English  中文站
【入門】電子負荷の内部構造(MOSFET動作の超基礎)
- 2025/12/1 -

【入門】電子負荷の内部構造(MOSFET動作の超基礎)

電子負荷の内部では、主に MOSFET(パワートランジスタ) が使われており、これが負荷としての“電流を吸い込む動作”をつくり出している。
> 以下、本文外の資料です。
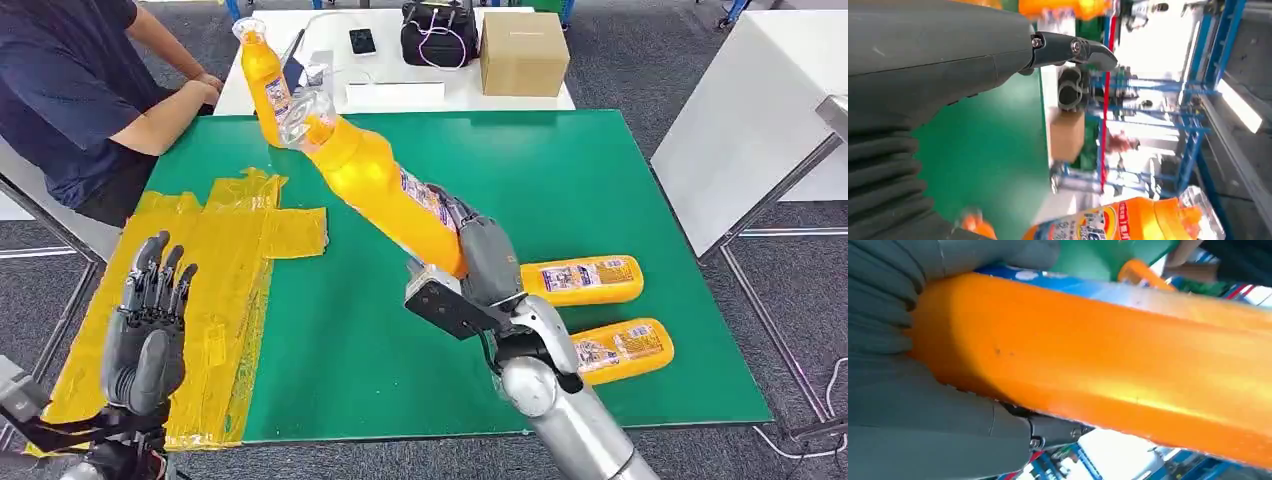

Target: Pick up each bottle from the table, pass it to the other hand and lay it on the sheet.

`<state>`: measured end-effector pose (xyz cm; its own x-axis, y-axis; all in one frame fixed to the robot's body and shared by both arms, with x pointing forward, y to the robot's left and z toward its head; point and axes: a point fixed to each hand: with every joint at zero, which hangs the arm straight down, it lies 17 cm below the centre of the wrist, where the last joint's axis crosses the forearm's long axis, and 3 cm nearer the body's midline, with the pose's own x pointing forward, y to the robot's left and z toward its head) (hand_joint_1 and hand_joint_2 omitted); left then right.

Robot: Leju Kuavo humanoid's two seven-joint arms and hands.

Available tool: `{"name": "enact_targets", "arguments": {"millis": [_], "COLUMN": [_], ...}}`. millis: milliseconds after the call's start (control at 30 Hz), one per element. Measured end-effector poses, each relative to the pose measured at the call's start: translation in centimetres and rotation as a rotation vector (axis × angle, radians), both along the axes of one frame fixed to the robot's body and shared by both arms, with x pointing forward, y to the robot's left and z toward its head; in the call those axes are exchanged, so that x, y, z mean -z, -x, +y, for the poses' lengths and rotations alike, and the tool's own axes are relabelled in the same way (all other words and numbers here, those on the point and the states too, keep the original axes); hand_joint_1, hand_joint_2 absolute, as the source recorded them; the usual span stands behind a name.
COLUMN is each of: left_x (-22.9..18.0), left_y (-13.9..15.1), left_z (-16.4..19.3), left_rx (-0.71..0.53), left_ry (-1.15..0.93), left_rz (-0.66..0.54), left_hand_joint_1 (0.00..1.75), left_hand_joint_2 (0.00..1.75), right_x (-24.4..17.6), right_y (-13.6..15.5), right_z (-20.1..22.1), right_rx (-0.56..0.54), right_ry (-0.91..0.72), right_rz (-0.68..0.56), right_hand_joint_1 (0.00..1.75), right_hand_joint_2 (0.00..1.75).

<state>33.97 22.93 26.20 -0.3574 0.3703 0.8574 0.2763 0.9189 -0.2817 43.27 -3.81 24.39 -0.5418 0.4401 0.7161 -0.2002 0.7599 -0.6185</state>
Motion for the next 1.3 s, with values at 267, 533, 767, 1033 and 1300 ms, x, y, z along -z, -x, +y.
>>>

ここでは難しい式を使わず、イメージで理解できるように解説する。


電子負荷の内部はどうなっている?

電子負荷の中には、次の3つが中心となって動いている。

・MOSFET(電流を調整するメイン素子)
・制御回路(設定電流を作り出す頭脳)
・放熱機構(ヒートシンクとファン)

この3つが協力して、電流・電力を吸い込む。


MOSFETが“人工的な抵抗”になる仕組み

MOSFETは、本来スイッチのようにオン・オフする半導体だが、電子負荷では
「スイッチの中間の状態を細かく調整する」
ことで負荷として動作させている。

イメージ
・開くほど電流が多く流れる
・閉じるほど電流が少なくなる

電子負荷はこのMOSFETを自由自在に動かし、
電流・抵抗・電力をコントロールしている。


定電流(CC)モードの仕組み(超簡単)

  1. ユーザーが「2A」と設定する

  2. 電子負荷の制御回路が「2AになるようMOSFETを調整」

  3. MOSFETが電源からちょうど2Aを吸い込むように動作

  4. 放熱機構が発熱を処理する

MOSFETを“蛇口のように開いたり閉じたり”して、電流を一定に保つ。


なぜ電子負荷は発熱するのか?

電源から吸い込んだエネルギーは、電子負荷内部でほぼそのままになる。

電力(W)= 電圧 × 電流


20V × 5A = 100W
→ 100Wのヒーターが中にあるのと同じ

そのため電子負荷には
・大型ヒートシンク
・強力な冷却ファン
が搭載されている。


制御回路が行っていること

制御回路は、次のような動きをしている。

・設定値と現在値を比較
・足りなければMOSFETを開き、増えすぎれば閉じる
・常に一定の電流/抵抗/電力になるよう調整

いわば電子負荷の頭脳であり、
高速・高精度でMOSFETを制御している。


内部構造を理解するメリット

内部の仕組みを理解すると、電子負荷の特徴を理解しやすくなる。

・発熱が大きい → 冷却が重要
・MOSFETの性能が → 応答速度(スルーレート)に影響
・制御回路の性能が → CC/CV/CR/CPの安定性に関係
・安全保護(OCP/OPP/OTP)が重要

製品選定時にも役立つ知識になる。


まとめ

電子負荷は、MOSFETを使って電流を吸い込み、設定値に合わせて制御する装置である。内部で大きな電力が熱に変わるため、冷却と保護回路が欠かせない。基本構造を理解することで、電子負荷の動作や特性をより深く理解できる。